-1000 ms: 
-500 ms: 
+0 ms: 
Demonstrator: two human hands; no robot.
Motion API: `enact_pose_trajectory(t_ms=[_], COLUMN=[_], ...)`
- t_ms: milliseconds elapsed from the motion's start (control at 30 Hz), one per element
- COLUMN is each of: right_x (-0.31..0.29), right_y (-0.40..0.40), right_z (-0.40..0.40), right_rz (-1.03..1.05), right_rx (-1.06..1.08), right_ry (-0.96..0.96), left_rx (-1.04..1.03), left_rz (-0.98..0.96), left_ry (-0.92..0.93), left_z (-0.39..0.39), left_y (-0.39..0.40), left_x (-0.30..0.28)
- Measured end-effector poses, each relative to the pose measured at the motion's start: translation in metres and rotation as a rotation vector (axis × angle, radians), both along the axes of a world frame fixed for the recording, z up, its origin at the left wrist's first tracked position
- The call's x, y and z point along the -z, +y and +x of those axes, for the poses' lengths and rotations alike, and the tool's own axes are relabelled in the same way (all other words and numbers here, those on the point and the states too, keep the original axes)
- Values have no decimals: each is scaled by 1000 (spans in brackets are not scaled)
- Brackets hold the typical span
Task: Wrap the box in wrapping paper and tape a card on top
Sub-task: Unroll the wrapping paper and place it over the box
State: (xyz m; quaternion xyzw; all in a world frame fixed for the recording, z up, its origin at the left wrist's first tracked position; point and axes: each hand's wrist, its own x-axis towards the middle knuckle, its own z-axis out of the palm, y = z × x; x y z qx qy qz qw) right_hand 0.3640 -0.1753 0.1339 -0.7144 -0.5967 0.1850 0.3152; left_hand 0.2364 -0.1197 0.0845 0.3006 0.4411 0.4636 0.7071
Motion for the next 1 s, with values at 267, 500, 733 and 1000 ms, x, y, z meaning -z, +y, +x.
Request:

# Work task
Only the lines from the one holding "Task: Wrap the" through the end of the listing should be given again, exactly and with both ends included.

# Exercise solution
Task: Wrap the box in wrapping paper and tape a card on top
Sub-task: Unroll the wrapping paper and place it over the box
State: (xyz m; quaternion xyzw; all in a world frame fixed for the recording, z up, its origin at the left wrist's first tracked position; point and axes: each hand's wrist, its own x-axis towards the middle knuckle, its own z-axis out of the palm, y = z × x; x y z qx qy qz qw) right_hand 0.3640 -0.1753 0.1339 -0.7144 -0.5967 0.1850 0.3152; left_hand 0.2364 -0.1197 0.0845 0.3006 0.4411 0.4636 0.7071
Motion for the next 1 s, with values at 267, 500, 733 and 1000 ms, x, y, z meaning -z, +y, +x.
Request:

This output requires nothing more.